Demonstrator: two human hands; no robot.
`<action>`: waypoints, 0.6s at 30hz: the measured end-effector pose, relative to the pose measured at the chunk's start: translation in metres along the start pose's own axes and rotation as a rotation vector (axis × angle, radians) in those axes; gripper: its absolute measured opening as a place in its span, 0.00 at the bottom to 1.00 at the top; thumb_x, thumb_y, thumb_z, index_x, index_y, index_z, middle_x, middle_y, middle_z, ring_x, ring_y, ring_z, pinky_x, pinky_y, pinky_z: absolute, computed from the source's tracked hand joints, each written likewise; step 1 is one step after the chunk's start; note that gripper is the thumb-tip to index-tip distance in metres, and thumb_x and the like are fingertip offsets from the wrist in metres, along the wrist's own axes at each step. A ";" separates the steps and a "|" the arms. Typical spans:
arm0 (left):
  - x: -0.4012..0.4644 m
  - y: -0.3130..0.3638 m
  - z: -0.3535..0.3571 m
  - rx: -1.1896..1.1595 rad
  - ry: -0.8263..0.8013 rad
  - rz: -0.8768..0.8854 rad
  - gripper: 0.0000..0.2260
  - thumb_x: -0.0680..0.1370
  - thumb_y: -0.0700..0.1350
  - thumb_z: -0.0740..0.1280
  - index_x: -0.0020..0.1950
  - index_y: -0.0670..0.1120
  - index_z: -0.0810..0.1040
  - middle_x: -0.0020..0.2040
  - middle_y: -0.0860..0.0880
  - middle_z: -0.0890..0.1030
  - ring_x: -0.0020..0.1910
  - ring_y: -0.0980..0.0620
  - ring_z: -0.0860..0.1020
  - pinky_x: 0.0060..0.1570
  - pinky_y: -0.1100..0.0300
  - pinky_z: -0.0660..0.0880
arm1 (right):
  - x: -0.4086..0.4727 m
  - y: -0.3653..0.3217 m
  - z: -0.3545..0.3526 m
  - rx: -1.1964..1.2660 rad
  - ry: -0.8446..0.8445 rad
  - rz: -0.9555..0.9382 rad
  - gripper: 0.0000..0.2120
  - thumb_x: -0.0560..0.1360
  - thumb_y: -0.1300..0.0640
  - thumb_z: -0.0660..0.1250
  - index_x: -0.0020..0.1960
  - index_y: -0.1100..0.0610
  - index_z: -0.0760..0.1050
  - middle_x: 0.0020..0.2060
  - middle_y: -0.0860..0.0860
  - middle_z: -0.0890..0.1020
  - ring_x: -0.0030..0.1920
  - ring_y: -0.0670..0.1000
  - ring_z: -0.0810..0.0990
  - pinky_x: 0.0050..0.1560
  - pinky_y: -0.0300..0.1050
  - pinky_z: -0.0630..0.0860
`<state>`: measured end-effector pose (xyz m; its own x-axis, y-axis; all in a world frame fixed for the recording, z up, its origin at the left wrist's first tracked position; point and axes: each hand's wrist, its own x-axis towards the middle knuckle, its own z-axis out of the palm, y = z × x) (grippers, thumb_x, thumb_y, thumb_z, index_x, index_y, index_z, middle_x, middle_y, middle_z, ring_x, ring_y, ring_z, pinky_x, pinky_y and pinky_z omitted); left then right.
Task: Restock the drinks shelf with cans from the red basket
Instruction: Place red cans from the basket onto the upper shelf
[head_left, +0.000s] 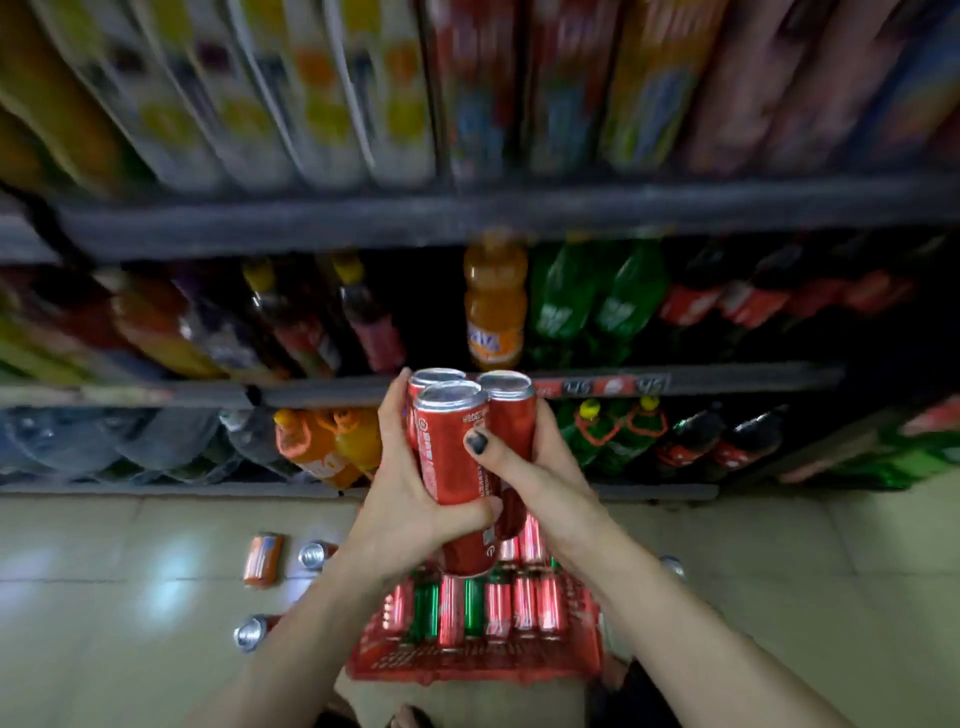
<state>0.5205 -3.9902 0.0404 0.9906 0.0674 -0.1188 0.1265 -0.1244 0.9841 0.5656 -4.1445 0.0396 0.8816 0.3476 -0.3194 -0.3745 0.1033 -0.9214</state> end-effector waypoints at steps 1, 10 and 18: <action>0.000 0.042 -0.003 -0.006 -0.005 0.036 0.56 0.63 0.38 0.78 0.80 0.63 0.48 0.59 0.57 0.81 0.55 0.53 0.85 0.51 0.54 0.83 | -0.011 -0.041 0.005 -0.002 0.003 -0.038 0.41 0.61 0.39 0.81 0.70 0.45 0.70 0.61 0.45 0.84 0.63 0.46 0.82 0.66 0.48 0.76; -0.016 0.410 -0.026 0.012 -0.056 0.398 0.57 0.62 0.41 0.79 0.78 0.68 0.47 0.63 0.65 0.79 0.61 0.57 0.83 0.53 0.64 0.80 | -0.127 -0.398 0.053 -0.053 -0.011 -0.394 0.38 0.65 0.46 0.81 0.71 0.49 0.69 0.62 0.47 0.83 0.62 0.47 0.83 0.60 0.45 0.81; -0.021 0.631 -0.036 0.038 -0.074 0.742 0.56 0.65 0.35 0.80 0.82 0.58 0.48 0.68 0.52 0.78 0.64 0.52 0.82 0.56 0.57 0.82 | -0.192 -0.607 0.080 -0.127 0.016 -0.749 0.40 0.59 0.38 0.79 0.67 0.47 0.72 0.58 0.44 0.85 0.58 0.43 0.84 0.56 0.42 0.80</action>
<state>0.5776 -4.0345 0.6684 0.8171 -0.1148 0.5650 -0.5765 -0.1455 0.8041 0.6008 -4.1994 0.6780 0.8916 0.2129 0.3997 0.3612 0.1983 -0.9112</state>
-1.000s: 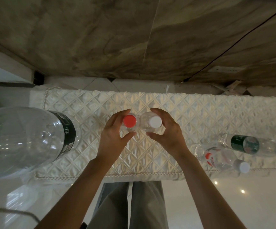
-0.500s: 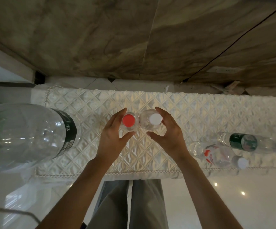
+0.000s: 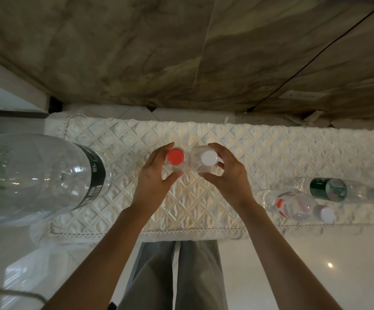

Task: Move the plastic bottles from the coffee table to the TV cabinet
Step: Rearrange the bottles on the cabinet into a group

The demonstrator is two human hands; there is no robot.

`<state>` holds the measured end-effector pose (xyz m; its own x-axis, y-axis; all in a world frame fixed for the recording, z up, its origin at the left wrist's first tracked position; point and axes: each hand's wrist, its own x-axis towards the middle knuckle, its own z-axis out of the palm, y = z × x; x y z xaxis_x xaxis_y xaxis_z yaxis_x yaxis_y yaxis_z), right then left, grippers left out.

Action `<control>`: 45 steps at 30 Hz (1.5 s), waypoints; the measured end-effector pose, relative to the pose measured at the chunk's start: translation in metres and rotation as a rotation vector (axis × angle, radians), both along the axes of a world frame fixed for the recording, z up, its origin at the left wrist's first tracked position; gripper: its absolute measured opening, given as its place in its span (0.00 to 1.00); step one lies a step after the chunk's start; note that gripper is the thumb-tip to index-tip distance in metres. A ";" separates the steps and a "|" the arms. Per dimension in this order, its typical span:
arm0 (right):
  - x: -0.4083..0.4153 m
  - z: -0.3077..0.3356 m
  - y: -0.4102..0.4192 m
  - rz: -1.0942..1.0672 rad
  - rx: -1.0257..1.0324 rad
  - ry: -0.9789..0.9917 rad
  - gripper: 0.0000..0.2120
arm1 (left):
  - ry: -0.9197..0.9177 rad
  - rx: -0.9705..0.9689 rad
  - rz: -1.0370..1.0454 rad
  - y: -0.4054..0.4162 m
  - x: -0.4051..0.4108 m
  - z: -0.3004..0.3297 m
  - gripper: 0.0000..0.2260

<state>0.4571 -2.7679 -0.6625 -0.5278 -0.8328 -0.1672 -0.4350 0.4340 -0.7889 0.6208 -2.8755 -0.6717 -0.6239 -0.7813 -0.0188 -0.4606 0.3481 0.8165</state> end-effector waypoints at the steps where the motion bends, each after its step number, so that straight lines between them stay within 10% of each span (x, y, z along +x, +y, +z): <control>1: 0.000 0.001 0.001 -0.001 0.002 0.002 0.33 | 0.002 -0.001 -0.002 0.000 0.000 0.000 0.29; 26: 0.007 -0.003 0.010 -0.019 0.015 0.065 0.40 | -0.069 0.006 0.005 0.005 0.014 0.000 0.32; 36: 0.019 0.040 0.043 -0.035 0.184 0.249 0.27 | -0.481 -0.332 -0.075 0.021 0.044 0.047 0.23; 45: 0.028 0.114 0.098 -0.171 0.148 0.435 0.17 | -0.466 -0.427 -0.196 0.061 0.018 0.129 0.19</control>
<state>0.4854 -2.6697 -0.5480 -0.7022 -0.7119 -0.0106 -0.6232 0.6218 -0.4742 0.6383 -2.8140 -0.5432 -0.7569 -0.6525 -0.0354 -0.6274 0.7105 0.3186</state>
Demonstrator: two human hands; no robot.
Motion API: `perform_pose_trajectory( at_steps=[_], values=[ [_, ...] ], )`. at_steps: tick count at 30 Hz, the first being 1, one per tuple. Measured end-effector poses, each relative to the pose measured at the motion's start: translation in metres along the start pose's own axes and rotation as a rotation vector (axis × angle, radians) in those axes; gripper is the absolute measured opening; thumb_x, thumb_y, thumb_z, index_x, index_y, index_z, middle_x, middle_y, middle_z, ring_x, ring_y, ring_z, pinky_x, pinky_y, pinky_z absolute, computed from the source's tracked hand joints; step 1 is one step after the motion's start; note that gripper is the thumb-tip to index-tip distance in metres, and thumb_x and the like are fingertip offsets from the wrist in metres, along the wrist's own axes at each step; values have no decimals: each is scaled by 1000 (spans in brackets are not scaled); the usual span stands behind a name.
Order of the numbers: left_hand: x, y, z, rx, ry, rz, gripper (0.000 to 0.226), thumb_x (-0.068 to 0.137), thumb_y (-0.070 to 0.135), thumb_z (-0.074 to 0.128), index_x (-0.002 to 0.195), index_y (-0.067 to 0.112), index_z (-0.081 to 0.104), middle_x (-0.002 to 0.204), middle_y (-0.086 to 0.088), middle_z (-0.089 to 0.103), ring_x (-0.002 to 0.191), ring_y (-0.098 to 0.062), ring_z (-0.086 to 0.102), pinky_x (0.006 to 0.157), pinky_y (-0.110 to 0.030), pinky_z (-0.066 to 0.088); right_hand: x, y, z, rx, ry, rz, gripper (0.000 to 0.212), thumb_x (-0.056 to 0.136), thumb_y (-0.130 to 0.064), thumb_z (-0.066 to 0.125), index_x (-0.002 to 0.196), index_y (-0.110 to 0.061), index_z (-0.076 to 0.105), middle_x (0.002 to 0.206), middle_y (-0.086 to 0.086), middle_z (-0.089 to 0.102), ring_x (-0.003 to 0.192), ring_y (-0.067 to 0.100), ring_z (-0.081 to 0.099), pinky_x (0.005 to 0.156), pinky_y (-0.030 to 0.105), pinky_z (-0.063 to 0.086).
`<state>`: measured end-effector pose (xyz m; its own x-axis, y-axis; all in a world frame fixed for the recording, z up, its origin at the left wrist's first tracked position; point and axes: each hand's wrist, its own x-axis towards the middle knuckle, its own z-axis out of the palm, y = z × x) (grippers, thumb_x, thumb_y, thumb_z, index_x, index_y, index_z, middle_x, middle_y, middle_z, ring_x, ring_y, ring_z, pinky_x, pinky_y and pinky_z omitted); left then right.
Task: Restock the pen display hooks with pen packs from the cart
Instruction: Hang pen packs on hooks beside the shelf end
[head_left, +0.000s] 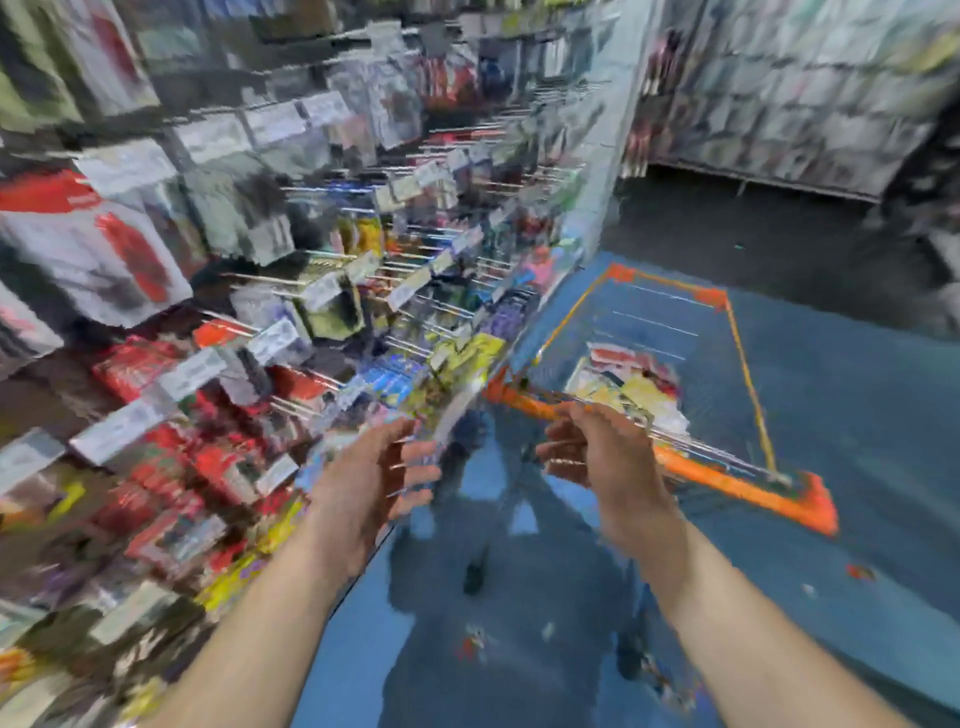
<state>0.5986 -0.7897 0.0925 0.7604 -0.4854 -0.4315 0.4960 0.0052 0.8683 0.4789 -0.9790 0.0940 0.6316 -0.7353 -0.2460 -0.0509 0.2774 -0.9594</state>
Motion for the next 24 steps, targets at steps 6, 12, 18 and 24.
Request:
perform_pose_trajectory(
  at_steps=[6,12,18,24],
  values=[
    [44,8,79,88,-123,-39,19,103,25,51,100,19,69,77,2,70,69,-19,66,71,-34,51,40,-15,-62,46,154,4,18,103,-15,54,90,-12,65,70,5,63,57,20,60,57,31,47],
    [113,35,132,49,-243,-17,17,99,25,56,105,19,70,89,-3,72,70,-20,68,71,-33,51,91,-24,-85,84,289,40,13,106,-18,53,101,-13,64,72,3,65,61,18,61,58,31,50],
    [198,52,172,23,-327,-97,11,98,24,58,97,20,68,75,2,72,62,-17,66,67,-32,49,153,-32,-89,58,416,37,16,105,-17,53,105,-8,66,75,6,66,61,22,62,59,31,49],
    [265,50,202,111,-375,-135,18,103,29,55,109,19,69,87,1,78,83,-22,72,78,-36,57,205,-33,-102,62,512,68,18,101,-12,54,112,-4,66,68,1,65,58,20,60,61,32,48]
  ],
)
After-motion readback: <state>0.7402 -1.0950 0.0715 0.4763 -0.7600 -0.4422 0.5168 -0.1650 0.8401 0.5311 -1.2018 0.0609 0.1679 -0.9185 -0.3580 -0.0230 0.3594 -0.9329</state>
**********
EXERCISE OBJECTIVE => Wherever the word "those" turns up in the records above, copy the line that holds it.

ANSWER FOR THE TASK =>
`<action>`: waypoints, 0.6s at 30hz: the measured end-effector pose, relative to the pose measured at the chunk's start: translation in metres along the start pose's own axes and rotation as a rotation vector (axis × angle, radians) in those axes; gripper: its absolute measured opening as a place in its span, 0.00 at the bottom to 1.00 at the top; thumb_x, thumb_y, thumb_z, index_x, index_y, index_z, middle_x, middle_y, middle_z, ring_x, ring_y, ring_z, pinky_x, pinky_y, pinky_z: absolute, computed from the source's tracked hand joints, each written likewise; step 1 is one step after the chunk's start; note that gripper is the thumb-tip to index-tip distance in metres, and thumb_x and the like are fingertip offsets from the wrist in metres, along the wrist's own axes at each step. A ";" separates the steps and a "|" the arms. Typical spans:
Motion API: `perform_pose_trajectory( at_steps=[_], values=[ [_, ...] ], )`. at_steps: tick count at 30 Hz, the first being 1, one per tuple. Measured end-effector poses, each relative to the pose measured at the motion's start: translation in metres along the start pose's own axes and rotation as a rotation vector (axis × angle, radians) in those axes; gripper is the absolute measured opening; thumb_x, thumb_y, thumb_z, index_x, index_y, index_z, middle_x, middle_y, middle_z, ring_x, ring_y, ring_z, pinky_x, pinky_y, pinky_z absolute, computed from the source's tracked hand joints; step 1 is one step after the motion's start; note that gripper is the thumb-tip to index-tip distance in metres, and thumb_x and the like are fingertip offsets from the wrist in metres, along the wrist's own axes at each step; values have no decimals: each is scaled by 1000 (spans in brackets are not scaled); the usual span stands behind a name.

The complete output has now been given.